* Work request *
Every line with the string "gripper" in it belongs in your answer, so copy them all from the data.

* Source material *
# # # # #

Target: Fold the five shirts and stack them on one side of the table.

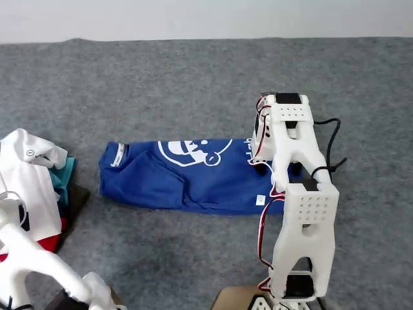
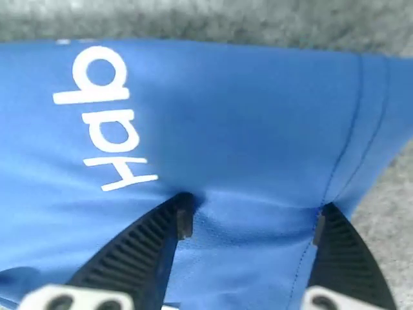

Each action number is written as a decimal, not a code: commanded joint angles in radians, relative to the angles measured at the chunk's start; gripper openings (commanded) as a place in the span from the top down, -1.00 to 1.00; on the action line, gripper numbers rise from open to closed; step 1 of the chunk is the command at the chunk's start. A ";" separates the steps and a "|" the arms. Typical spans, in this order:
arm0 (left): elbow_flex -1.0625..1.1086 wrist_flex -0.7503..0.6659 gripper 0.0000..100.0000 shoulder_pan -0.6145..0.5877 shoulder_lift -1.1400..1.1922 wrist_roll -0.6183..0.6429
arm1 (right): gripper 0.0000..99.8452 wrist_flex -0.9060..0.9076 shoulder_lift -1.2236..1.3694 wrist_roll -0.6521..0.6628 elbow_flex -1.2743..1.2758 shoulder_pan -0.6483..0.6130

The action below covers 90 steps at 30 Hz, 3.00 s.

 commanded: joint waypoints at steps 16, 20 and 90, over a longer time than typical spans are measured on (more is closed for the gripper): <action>-0.005 0.009 0.91 0.006 -0.003 -0.006 | 0.78 -0.021 0.071 0.000 -0.011 -0.008; -0.005 0.009 0.91 0.006 -0.006 -0.006 | 0.97 -0.019 0.073 0.005 -0.008 -0.016; 0.154 -0.077 0.91 0.002 -0.011 -0.003 | 0.98 -0.039 -0.237 0.361 -0.017 -0.446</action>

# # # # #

* Task output *
Each action number is written as a decimal, not a code: commanded joint angles in radians, relative to the angles measured at the chunk's start; gripper openings (commanded) as a place in the span from the top down, -1.00 to 1.00; on the action line, gripper numbers rise from open to closed; step 1 of the chunk is the command at the chunk's start. A ";" separates the steps and a "|" the arms. Typical spans, in this order:
arm0 (left): elbow_flex -1.0625..1.1086 wrist_flex -0.7503..0.6659 gripper 0.0000..100.0000 shoulder_pan -0.6145..0.5877 shoulder_lift -1.1400..1.1922 wrist_roll -0.6183..0.6429
arm1 (right): gripper 0.0000..99.8452 wrist_flex -0.9060..0.9076 shoulder_lift -1.2236..1.3694 wrist_roll -0.6521..0.6628 elbow_flex -1.2743..1.2758 shoulder_pan -0.6483..0.6130
 commanded: joint waypoints at steps 16, 20 and 90, over a longer time than typical spans are measured on (more is closed for the gripper): <action>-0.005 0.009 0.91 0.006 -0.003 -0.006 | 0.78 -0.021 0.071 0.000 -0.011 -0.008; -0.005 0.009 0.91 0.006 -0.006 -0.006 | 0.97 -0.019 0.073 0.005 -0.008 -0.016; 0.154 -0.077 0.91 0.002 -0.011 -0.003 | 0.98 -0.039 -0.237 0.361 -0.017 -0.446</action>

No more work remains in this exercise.